Opening Singing Point in Encantaria

I will call for my people to work

Maria Bárbara Soeira is already walking along the seashore

She comes along the sea... She comes along the sea

Maria Bárbara Soeira is already walking along the seashore

== Paraense Encantaria ==
Belief in encantados is widespread throughout much of the Amazon region. The encantados is a central element of caboclo pajelança, which had a strong Amerindian influence and, later, an African influence, giving rise to the babassu tree. On the island of Marajó, encantados such as the boto, the great snake, Iara, Vitória Régia, mermaids, and matintas are closely linked to natural elements such as the sea, bays, rivers, holes, straits, lakes, streams, igapós, and flooded fields, representing the dwellings of the encantados.

At the end of the 19th century, the Tambor de Mina arrived in Pará, coming from Maranhão, with the founding of terreiros such as the Terreiro de Tambor de Mina Dois Irmãos.

As an example of Encantaria in Pará, there is the cult of the Three Turkish Princesses: Princess Mariana, Princess Erondina, Princess Jarina, of Moorish origin and who were said to have been "encatado" on the island of Lençóis.
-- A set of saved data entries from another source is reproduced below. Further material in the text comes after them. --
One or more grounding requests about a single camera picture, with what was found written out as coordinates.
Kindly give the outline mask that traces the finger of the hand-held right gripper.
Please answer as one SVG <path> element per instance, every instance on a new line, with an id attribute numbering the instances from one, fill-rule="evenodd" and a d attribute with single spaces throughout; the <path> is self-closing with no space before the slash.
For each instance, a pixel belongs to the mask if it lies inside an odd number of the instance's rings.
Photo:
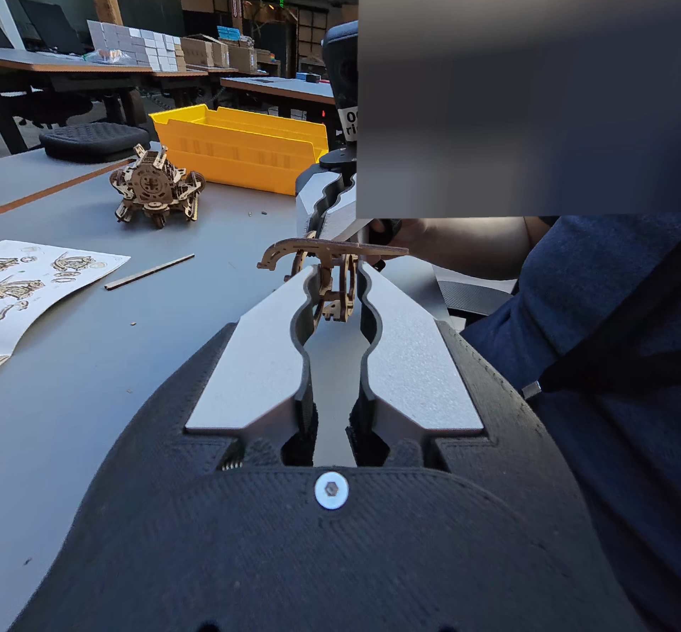
<path id="1" fill-rule="evenodd" d="M 357 175 L 353 175 L 350 187 L 341 192 L 336 202 L 326 211 L 319 232 L 320 240 L 351 241 L 369 225 L 370 218 L 359 218 L 356 215 L 356 179 Z"/>
<path id="2" fill-rule="evenodd" d="M 304 237 L 321 233 L 327 211 L 345 191 L 342 173 L 334 170 L 307 169 L 295 182 L 296 233 Z"/>

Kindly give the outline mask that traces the curved wooden model part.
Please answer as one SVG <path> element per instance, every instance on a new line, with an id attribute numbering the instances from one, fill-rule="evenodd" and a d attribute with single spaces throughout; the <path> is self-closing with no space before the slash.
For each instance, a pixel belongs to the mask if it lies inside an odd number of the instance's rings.
<path id="1" fill-rule="evenodd" d="M 361 256 L 401 257 L 409 254 L 407 248 L 387 245 L 339 242 L 315 237 L 289 238 L 270 245 L 258 262 L 258 269 L 275 270 L 284 256 L 295 254 L 288 281 L 302 270 L 309 256 L 319 260 L 319 296 L 313 321 L 321 318 L 347 321 L 353 313 L 356 296 L 356 275 Z"/>

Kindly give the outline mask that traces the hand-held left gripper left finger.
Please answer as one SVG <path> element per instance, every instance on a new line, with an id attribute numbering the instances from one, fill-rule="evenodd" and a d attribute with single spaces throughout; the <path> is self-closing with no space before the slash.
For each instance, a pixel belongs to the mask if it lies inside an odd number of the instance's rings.
<path id="1" fill-rule="evenodd" d="M 319 267 L 304 267 L 242 315 L 192 414 L 187 432 L 226 434 L 282 448 L 310 438 L 315 419 L 310 360 Z"/>

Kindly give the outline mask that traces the printed instruction sheet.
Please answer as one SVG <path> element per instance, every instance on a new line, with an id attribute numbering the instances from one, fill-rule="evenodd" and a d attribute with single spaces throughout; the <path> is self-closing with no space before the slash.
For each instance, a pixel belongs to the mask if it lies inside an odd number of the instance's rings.
<path id="1" fill-rule="evenodd" d="M 117 270 L 129 256 L 1 241 L 1 364 L 31 324 L 73 292 Z"/>

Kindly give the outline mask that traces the black padded cushion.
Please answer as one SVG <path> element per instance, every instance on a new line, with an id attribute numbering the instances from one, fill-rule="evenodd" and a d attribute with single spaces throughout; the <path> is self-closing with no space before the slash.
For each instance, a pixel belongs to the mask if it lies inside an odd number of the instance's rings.
<path id="1" fill-rule="evenodd" d="M 124 159 L 135 154 L 137 145 L 150 149 L 145 129 L 110 122 L 43 129 L 39 142 L 49 157 L 76 163 Z"/>

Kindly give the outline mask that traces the yellow plastic bin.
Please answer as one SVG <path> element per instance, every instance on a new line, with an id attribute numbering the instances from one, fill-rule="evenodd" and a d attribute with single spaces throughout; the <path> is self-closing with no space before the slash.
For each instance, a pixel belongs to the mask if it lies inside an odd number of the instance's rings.
<path id="1" fill-rule="evenodd" d="M 206 105 L 150 115 L 167 157 L 213 183 L 295 195 L 295 181 L 328 152 L 323 124 Z"/>

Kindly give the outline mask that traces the person's right hand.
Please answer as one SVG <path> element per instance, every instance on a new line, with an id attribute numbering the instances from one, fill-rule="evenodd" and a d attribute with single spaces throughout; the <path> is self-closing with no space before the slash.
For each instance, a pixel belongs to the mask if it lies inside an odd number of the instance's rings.
<path id="1" fill-rule="evenodd" d="M 454 218 L 373 219 L 369 243 L 408 249 L 411 255 L 438 267 L 453 269 Z"/>

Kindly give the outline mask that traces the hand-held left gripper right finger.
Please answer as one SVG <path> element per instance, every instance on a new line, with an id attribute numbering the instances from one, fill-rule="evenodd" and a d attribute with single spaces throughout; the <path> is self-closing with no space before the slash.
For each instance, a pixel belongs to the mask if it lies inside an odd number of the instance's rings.
<path id="1" fill-rule="evenodd" d="M 429 264 L 358 267 L 362 356 L 348 438 L 354 454 L 389 454 L 403 440 L 479 437 L 483 423 L 447 347 L 449 314 Z"/>

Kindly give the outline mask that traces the large cardboard box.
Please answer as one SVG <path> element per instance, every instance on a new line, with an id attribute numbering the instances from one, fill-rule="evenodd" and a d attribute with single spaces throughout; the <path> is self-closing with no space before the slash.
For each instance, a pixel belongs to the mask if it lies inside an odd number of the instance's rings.
<path id="1" fill-rule="evenodd" d="M 180 41 L 187 65 L 230 68 L 228 49 L 222 41 L 204 34 L 181 37 Z"/>

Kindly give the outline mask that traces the thin wooden stick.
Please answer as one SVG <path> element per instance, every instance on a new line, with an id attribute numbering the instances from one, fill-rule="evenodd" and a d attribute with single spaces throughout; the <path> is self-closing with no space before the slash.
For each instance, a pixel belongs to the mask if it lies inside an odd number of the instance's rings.
<path id="1" fill-rule="evenodd" d="M 104 289 L 107 290 L 107 291 L 116 290 L 116 289 L 118 289 L 118 288 L 120 288 L 120 287 L 124 287 L 124 286 L 126 286 L 126 285 L 128 285 L 128 284 L 131 284 L 131 283 L 135 282 L 135 281 L 139 281 L 139 280 L 141 280 L 141 279 L 145 279 L 145 278 L 150 277 L 151 275 L 154 275 L 154 274 L 156 274 L 156 273 L 159 273 L 159 272 L 161 272 L 161 271 L 163 271 L 163 270 L 172 268 L 172 267 L 174 267 L 174 266 L 176 266 L 176 265 L 178 265 L 178 264 L 181 264 L 181 263 L 183 263 L 183 262 L 190 261 L 190 260 L 193 259 L 193 258 L 195 258 L 195 254 L 194 254 L 194 253 L 191 253 L 191 254 L 182 256 L 182 257 L 177 258 L 177 259 L 175 259 L 175 260 L 173 260 L 173 261 L 166 262 L 166 263 L 157 265 L 157 266 L 155 266 L 155 267 L 152 267 L 152 268 L 150 268 L 150 269 L 148 269 L 148 270 L 143 270 L 143 271 L 141 271 L 141 272 L 139 272 L 139 273 L 134 273 L 134 274 L 129 275 L 129 276 L 127 276 L 127 277 L 124 277 L 124 278 L 121 278 L 121 279 L 117 279 L 117 280 L 115 280 L 115 281 L 111 281 L 111 282 L 109 282 L 109 283 L 107 283 L 107 284 L 104 285 Z"/>

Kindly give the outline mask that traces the long wood-edged desk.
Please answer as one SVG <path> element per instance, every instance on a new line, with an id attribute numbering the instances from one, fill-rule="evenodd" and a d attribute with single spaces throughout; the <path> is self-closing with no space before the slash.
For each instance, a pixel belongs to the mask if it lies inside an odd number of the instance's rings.
<path id="1" fill-rule="evenodd" d="M 111 122 L 127 126 L 146 121 L 140 94 L 134 90 L 169 94 L 177 107 L 187 107 L 195 104 L 199 89 L 210 86 L 209 75 L 201 72 L 157 73 L 142 66 L 100 65 L 52 53 L 1 49 L 2 93 L 35 88 L 88 95 L 103 100 Z"/>

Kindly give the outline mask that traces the stack of white boxes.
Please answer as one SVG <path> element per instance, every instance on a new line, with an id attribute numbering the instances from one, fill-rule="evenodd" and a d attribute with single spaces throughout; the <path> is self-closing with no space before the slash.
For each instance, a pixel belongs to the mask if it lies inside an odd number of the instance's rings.
<path id="1" fill-rule="evenodd" d="M 100 65 L 148 67 L 159 73 L 187 71 L 181 38 L 171 34 L 87 21 L 93 51 L 84 56 Z"/>

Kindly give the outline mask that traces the person's right forearm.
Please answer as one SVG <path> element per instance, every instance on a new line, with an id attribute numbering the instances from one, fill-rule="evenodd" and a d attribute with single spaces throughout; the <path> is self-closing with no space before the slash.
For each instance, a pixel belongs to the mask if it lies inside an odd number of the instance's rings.
<path id="1" fill-rule="evenodd" d="M 539 217 L 458 219 L 450 270 L 480 279 L 516 279 L 552 222 Z"/>

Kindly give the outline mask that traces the assembled round wooden model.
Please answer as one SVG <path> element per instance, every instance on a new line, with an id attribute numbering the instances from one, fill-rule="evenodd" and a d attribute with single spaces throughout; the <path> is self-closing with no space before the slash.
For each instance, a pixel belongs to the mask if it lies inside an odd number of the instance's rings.
<path id="1" fill-rule="evenodd" d="M 167 158 L 167 147 L 160 151 L 137 144 L 138 159 L 110 175 L 110 184 L 123 199 L 115 211 L 118 222 L 130 222 L 141 211 L 157 228 L 163 228 L 172 211 L 181 211 L 189 221 L 198 219 L 199 195 L 206 179 L 195 171 L 175 167 Z"/>

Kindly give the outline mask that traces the short grey desk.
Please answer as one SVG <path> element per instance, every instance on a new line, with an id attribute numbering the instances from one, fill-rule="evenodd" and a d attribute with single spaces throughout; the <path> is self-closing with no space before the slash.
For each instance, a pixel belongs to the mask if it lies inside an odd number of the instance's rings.
<path id="1" fill-rule="evenodd" d="M 328 82 L 268 76 L 222 77 L 219 81 L 228 90 L 250 94 L 268 107 L 277 107 L 280 117 L 290 118 L 293 109 L 304 111 L 308 121 L 337 117 L 334 95 Z"/>

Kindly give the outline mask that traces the black office chair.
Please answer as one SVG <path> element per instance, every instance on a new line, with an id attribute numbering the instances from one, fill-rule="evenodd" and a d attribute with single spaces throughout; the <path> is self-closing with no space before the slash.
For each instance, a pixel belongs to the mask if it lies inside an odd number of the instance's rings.
<path id="1" fill-rule="evenodd" d="M 73 116 L 89 113 L 93 104 L 88 96 L 67 92 L 38 91 L 16 96 L 2 96 L 12 117 L 19 117 L 19 125 L 31 122 L 37 128 L 54 124 L 64 127 Z"/>

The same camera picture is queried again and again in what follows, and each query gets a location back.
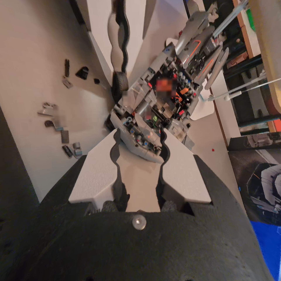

== King Sebastião and the Touro Encantado dos Lençóis ==
The Touro Encantado da Praia dos Lençóis is a large black bull with a bright star on its forehead that mysteriously appears on Friday nights. It is said that Dom Sebastião appears on the beach in the form of a black bull. If someone can reach the star and wound the bull, the kingdom will be disenchanted, the city of São Luís will submerge, and an enchanted city with the king's treasures will appear.

Some say that King Sebastião usually appears mainly in June, during the Bumba-meu-boi festivals, and in August, during the anniversary of the Battle of Alcácer-Quibir. They also say that nowadays King Sebastião no longer appears because "Lençóis Beach is very visited and already has many residents."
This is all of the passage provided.